While we are on the topic of soft drinks, it seems like the only country in the world that uses high fructose corn syrup in their sodas is the United States.  I believe that corn was (or still is?) highly subsidized by the government, therefore making the final product "cheaper."  Other countries typically use sugar in their sodas, so they do taste slightly different than sodas back in the US.
My all-time favorite soda is "Thums [that's not a typo] Up," which is found in India.  Justin asked the clerk at the Indian grocery store if they carried it.  He told us that they usually carry Thums Up in the summer... I can't wait!

4.  Juice:  The apple juice here is cloudy... I love that! I'm coping relatively well without my Tropicana, which is a staple for me in the US.  I definitely miss it, but it'll still be there when I return.  They also have a juice here called "breakfast juice."  It's orange juice with pineapple, mango, and I think apple.  It is pretty delicious.  You can find the "trendy" juices (think coconut water, blended juice from juice bars, etc.) here too.

5.  Water:  The tap water here tastes great.  After drinking Minneapolis tap water for years, I had become accustomed to having to use a filter, due to the seasonal smelliness of the water.  Here in Melbourne, you don't need it.  At most restaurants, there is a refillable glass bottle of tap water at every table.  Most places don't have the server running around to refill your water.  It's so nice to have it right at the table! Also, there's no ice in the water (unless you request it.)  Cold drinks come with ice, but not a lot of it.  It should be noted that by world standards, Americans put an obscene amount of ice in cold drinks.  Through traveling so much and living abroad, I've grown accustomed to not having ice in my water, and I prefer it this way now, unless it is scorchingly hot outside.  Sparkling water isn't as big here (but you can find it).  I've had to adjust since I am addicted to it back home.

6.  Tea:  The most common way tea is served is hot, black (but brewed weakly by American and British standards), with a fair amount of milk, and sugar.  The black tea here is the same as in much of the world: straight-up black tea.  In the United States, it's more common to find black tea with orange pekoe.  I haven't found this here yet, but will need to investigate because come summer, I've got to have my Southern sweet tea.  This is essential, even for a born and bred Northerner like me.  It should also be noted that around the world, black tea (and its derivatives) is almost always served hot, whereas America prefers it iced.

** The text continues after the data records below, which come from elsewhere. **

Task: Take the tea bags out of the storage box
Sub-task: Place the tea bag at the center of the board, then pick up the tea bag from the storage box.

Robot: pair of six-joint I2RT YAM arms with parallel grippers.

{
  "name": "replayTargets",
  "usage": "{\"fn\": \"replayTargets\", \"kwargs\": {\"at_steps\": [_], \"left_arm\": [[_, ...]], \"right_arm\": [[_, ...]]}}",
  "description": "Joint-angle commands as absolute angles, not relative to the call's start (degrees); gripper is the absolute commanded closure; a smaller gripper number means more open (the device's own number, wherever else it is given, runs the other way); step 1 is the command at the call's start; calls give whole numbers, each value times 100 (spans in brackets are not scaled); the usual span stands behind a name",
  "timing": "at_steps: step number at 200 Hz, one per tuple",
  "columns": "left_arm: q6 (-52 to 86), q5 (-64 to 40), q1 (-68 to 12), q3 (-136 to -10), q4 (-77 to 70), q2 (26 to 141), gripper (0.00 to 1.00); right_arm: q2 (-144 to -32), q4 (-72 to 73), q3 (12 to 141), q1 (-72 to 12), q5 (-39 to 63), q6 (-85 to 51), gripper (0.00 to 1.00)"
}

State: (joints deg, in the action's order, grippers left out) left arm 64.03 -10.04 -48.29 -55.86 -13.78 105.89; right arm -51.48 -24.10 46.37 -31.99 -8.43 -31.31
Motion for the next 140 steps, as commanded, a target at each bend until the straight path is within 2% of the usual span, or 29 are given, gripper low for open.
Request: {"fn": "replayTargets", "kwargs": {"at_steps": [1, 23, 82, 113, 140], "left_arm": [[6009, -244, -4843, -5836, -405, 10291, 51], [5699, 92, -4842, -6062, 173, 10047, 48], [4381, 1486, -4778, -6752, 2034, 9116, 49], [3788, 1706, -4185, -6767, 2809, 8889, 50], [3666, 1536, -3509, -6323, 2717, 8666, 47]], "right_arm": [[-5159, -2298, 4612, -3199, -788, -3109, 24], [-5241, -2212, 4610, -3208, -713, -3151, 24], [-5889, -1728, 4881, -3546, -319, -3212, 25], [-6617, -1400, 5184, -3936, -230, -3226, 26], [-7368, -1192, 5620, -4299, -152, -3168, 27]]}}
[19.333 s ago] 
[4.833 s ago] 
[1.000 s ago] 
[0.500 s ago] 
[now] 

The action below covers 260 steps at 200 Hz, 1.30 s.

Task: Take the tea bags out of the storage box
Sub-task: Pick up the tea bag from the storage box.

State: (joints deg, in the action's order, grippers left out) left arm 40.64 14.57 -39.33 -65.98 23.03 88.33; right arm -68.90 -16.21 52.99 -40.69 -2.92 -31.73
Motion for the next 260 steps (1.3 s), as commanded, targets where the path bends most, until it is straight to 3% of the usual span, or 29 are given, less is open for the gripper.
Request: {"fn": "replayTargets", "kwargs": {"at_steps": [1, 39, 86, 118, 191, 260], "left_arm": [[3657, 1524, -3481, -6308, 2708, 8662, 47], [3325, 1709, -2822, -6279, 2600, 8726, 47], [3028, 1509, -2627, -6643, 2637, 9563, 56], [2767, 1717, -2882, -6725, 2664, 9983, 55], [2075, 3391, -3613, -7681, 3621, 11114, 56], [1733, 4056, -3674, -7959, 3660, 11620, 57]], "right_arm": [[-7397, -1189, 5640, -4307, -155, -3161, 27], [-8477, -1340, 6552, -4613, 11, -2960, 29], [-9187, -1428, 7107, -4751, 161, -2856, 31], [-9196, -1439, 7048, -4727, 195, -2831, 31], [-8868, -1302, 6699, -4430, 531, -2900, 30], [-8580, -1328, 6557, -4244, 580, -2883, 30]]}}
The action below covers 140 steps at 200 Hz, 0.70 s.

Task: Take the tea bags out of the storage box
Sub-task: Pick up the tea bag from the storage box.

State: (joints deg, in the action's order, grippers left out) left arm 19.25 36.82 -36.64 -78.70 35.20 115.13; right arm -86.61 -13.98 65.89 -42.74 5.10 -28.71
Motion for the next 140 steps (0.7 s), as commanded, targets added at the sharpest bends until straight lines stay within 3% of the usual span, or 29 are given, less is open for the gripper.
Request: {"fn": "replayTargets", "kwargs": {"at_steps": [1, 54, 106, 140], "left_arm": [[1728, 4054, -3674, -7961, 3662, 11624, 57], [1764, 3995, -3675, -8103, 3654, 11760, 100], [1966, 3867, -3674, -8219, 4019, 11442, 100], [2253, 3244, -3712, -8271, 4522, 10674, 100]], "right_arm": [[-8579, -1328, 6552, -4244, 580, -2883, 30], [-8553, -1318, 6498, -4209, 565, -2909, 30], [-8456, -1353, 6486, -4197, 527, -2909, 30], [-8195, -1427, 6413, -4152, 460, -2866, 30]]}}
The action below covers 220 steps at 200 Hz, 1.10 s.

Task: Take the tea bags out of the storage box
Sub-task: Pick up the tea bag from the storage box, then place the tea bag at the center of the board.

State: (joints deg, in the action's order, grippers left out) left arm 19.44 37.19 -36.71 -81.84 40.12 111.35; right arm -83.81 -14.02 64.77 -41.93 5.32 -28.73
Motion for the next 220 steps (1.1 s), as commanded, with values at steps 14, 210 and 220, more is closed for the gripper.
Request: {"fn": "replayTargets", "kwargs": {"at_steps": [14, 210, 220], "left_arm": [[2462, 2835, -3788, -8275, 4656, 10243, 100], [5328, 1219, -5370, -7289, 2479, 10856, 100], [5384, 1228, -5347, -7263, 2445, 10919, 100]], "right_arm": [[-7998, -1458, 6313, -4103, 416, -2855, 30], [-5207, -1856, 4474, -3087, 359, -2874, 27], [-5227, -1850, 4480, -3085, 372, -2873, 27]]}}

7. The iced chocolate: Milk, a couple of ice cubes, chocolate sauce, scoops of ice cream = bliss.  Also, milkshakes are widely available, but are blended to the point that you wouldn't know they contained ice cream. If you want an American style milkshake, you have to order a "thickshake."  Problem solved.

An extremely decadent iced chocolate
8. Cocktails:  The variety here is the same as anywhere in the developed world.  Cocktails are super scrumptious, but they come at a hefty price.  My cocktail of choice, as many of you already know, is the margarita.  Margaritas here at a Mexican restaurant range from $18-$24.  I figure this is because tequila is so dang expensive.  Jose Cuervo is priced at about $60 for a normal sized bottle!  This has to be in part because of the distance it needs to travel and in part because of the high tax imposed upon liquor here.  The high taxes exist to curb underage drinking, however I am certain it's curbing of-age drinking as well due to the price.  Honestly, whoever comes to visit me first, I beg you to stop by Duty-Free before leaving the airport to pick me up some Patron.

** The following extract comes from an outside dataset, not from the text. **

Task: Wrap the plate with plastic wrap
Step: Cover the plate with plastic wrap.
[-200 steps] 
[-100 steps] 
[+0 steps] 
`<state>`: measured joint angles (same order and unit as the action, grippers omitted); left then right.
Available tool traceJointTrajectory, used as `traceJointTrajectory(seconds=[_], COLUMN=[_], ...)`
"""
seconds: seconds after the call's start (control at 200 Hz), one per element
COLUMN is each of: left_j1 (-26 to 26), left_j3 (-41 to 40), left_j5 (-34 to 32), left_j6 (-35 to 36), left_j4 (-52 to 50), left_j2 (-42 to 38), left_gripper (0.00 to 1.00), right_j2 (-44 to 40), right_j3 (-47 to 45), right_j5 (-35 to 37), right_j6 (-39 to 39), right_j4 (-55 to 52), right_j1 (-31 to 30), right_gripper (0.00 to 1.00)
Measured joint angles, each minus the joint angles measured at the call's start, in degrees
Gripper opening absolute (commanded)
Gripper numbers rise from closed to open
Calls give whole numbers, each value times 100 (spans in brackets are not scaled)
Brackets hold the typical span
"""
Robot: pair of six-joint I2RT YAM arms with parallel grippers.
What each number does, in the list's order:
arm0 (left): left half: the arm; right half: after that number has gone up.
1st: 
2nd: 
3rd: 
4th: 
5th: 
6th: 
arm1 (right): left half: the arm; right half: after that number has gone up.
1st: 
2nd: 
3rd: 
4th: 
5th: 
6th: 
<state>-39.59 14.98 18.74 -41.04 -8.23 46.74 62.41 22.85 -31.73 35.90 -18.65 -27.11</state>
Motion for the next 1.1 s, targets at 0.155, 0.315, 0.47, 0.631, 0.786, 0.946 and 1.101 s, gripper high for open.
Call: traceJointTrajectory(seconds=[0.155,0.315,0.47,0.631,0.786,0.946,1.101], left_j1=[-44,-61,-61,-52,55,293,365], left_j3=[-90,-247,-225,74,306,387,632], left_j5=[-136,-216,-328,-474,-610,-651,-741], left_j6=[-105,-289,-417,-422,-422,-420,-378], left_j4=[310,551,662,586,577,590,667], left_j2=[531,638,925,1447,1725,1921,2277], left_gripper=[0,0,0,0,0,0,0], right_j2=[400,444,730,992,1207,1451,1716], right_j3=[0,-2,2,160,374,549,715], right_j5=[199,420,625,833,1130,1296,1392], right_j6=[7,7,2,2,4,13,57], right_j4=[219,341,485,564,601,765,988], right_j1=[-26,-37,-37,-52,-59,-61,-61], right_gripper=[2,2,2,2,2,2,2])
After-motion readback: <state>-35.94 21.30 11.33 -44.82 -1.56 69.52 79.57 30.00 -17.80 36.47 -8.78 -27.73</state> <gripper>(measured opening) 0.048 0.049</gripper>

9. Beer:  I am waiting for a hoppy beer to blow me away.  There are definitely some decent brews, like Cooper's (a somewhat regional beer, it's from South Australia) and Little Creatures (from Western Australia) and of course, the local grog, Victoria Bitter (VB), among others.  Contrary to popular belief, Foster's really is not that big here.  It is available and it is terrible.  They run a pretty good marketing campaign in the states though, seeing as Americans constantly ask me about it.  The sizes of beer vary from state to state here.
From, here are the sizes, explained-
Pony 140ml - 5 ounces
Small Glass 170ml - 6 ounces
Glass 200ml - 7 ounces
Pot 285ml - 10 ounces
Schooner 425ml - 15 ounces
Pint 568ml - 20 ounces
Just an FYI, a pint will typically run you about $11 USD.

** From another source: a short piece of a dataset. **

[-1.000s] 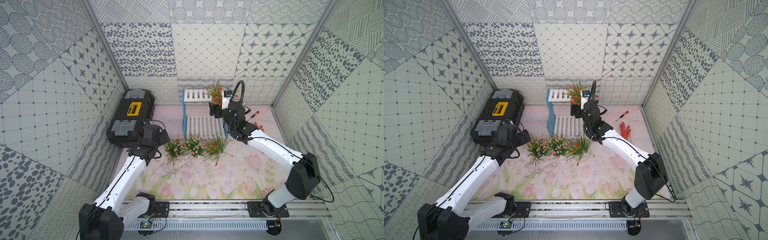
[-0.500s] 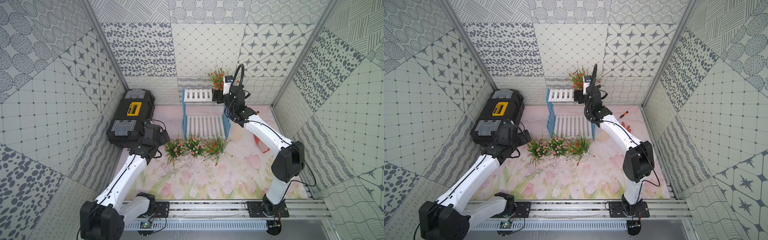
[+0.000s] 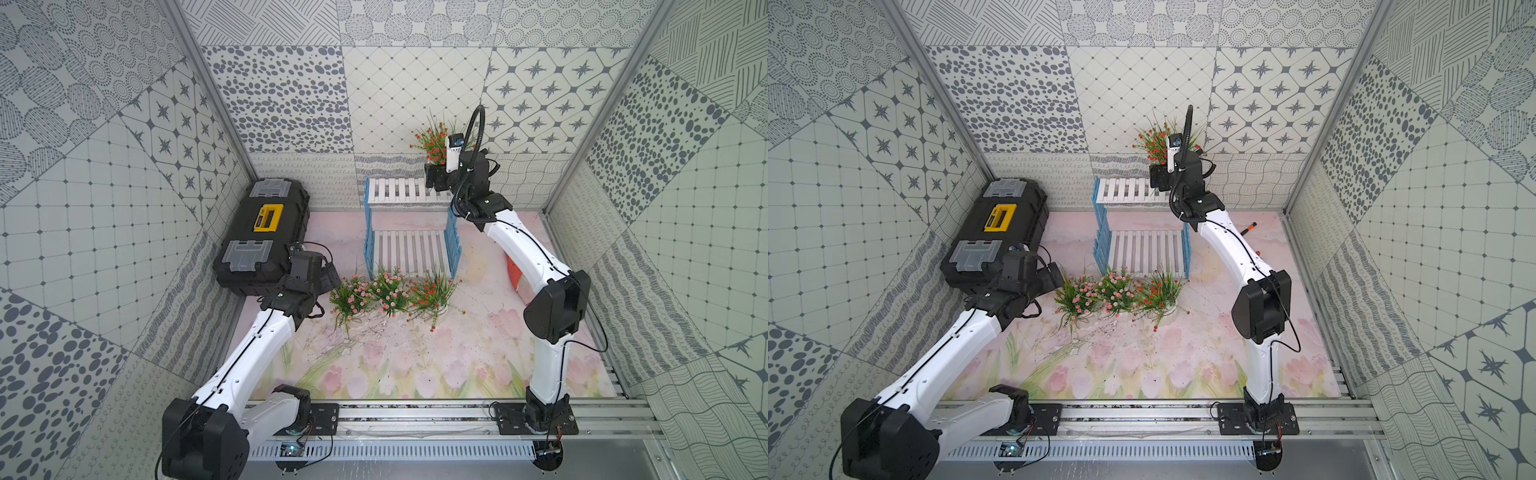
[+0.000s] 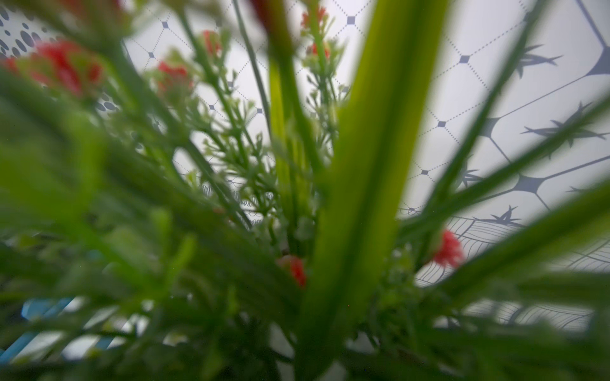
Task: Place the baby's breath potted plants on the rack by color
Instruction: Place the baby's breath potted plant on the rack.
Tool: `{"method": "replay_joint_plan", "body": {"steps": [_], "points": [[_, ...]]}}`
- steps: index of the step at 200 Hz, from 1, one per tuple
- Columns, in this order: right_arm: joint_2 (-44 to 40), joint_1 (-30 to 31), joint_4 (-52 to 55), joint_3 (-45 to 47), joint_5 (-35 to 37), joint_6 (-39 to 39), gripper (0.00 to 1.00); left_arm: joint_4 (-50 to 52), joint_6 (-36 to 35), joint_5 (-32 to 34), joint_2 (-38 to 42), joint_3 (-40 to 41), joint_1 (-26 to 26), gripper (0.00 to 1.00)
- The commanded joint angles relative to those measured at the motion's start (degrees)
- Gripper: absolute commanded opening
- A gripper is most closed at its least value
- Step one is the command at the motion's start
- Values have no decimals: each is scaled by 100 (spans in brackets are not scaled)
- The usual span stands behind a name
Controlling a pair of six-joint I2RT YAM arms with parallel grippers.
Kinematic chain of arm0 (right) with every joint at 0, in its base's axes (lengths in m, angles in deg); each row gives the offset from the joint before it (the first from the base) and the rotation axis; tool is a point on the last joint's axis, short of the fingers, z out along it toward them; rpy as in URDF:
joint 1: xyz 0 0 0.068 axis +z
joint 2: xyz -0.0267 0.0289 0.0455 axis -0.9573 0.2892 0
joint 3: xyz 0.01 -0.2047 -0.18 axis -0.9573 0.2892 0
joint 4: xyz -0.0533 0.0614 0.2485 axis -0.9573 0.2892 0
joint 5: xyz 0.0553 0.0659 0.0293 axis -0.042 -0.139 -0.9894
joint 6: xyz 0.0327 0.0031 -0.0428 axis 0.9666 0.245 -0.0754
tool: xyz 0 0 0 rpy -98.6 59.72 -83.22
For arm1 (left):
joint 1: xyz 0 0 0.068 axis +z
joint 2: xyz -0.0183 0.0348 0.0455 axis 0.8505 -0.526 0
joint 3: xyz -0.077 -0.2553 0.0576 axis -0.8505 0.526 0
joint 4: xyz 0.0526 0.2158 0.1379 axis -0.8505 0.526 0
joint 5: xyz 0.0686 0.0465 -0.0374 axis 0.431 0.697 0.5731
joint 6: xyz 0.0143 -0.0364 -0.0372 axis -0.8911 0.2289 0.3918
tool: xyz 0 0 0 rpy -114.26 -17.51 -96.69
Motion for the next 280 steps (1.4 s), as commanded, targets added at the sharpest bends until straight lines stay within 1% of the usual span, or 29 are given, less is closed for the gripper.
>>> {"method": "replay_joint_plan", "body": {"steps": [1,38,62,113,157,204,216,233,272,280], "points": [[-55,11,-430,-81,-22,-34,62,-74,34,53,12,23,-6,98],[-90,-5,-779,277,167,-96,63,-106,0,24,12,54,-8,98],[-68,-23,-926,404,154,-45,63,-87,-73,26,12,24,-2,98],[52,-54,-877,338,172,-57,63,32,-216,193,119,-19,0,98],[-9,-51,-783,366,170,-145,65,5,-177,167,66,19,-4,98],[-91,-53,-709,339,65,-221,64,-39,-164,151,64,39,0,98],[-86,-51,-688,338,79,-229,67,-31,-167,133,47,31,0,98],[-92,-48,-665,342,157,-212,80,-6,-168,132,57,24,-5,98],[-160,-43,-665,400,91,-185,90,9,-168,168,135,58,-2,98],[-168,-48,-654,404,77,-191,95,4,-168,159,137,58,-6,98]]}}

10. The babyccino makes the list for being oh-so-cute!  A babyccino is a kid-friendly version of a latte/flat white/etc.  It's basically milk that's steamed to a warm, not hot, temperature with foam and cocoa powder on top.  It's commonly served in doppio espresso cups with a saucer at the bottom.  I smile when I see children at a cafe enjoying their babyccino alongside their parents, whom are drinking a coffee.  An alternative to a babyccino could be "drinking chocolate" (known as "hot chocolate" here as well.)  Cadbury's drinking chocolate is my absolute favorite and is typically at most expat stores in the states, should the temptation of this post strike the mood.


Monday, August 22, 2011

So, what are you going to school for?

I have been getting lots of questions in regards to what I am going to school for here in Melbourne.  I want to explain my program a little bit better, in order to satiated the minds of the inquiring.
Initially, I didn't really want to speak of my program very much.  The program itself is pretty cool, I'm just not very comfortable explaining that I am in a doctoral program.  I haven't quite understood why I feel that way either.  Maybe, because in my mind it sounds a bit hoity-toity???  I think that I just want to keep a certain level of humility to it all.  Growing up, I always did pretty well in school.  My parents were always very proud of me and celebrated my endeavors, but I appreciated the fact that they never felt the need to boast to others about my scholastic achievements. 
I usually just tell people I'm going to graduate school.  People typically assume it's for a master's (which is fine) but when they ask directly if it is for a master's degree, I don't want them to have a false impression.  For me, earning this degree is about meeting a personal goal, so I am most definitely okay with not discussing my program at length.
After three years (assuming everything goes according to plan, that is...)  I will have earned a Doctorate of Education by Research.  Common initials that I'll be able to put after my name are: D.Ed. or Ed.D.  Or I can just put "Dr." in front of my name.  In all truth though, I think I will always be most comfortable being called "Ms. Courtney."  I see no need for fancy titles, before or after my name.
A common question I get asked is: What is the difference between a Doctorate of Education and a Doctor of Philosophy (Ph.D.)?  To start off, both are recognized as terminal degrees.  In other words, both are the highest type of degree that can be obtained.  The major difference is that the Ph.D. is more research-based, and could potentially prepare one better for a career in academia at the university level, by either teaching, conducting research, or both.  An Ed.D. is more of a professional doctorate, meaning that it could potentially be more "user-friendly" in terms of returning to the K-12 classroom (it's less research than the Ph.D., and involves more practice-based learning than the Ph.D.).  I hummed and hawed over what I wanted, and at this point in my life, I want to return the classroom when I am finished with school.  I love it there.  It is where I come alive and teaching small children is what makes me so happy.  Therefore, it made more sense for me to go the Ed.D. route.  However, if I did change my mind, an Ed.D. would still qualify me in some capacity to work at the collegiate level.  
In order to obtain my Ed.D., I will be attending school/researching full-time for three years (note that three years is also the time it takes to obtain a Ph.D., at least at the University of Melbourne.)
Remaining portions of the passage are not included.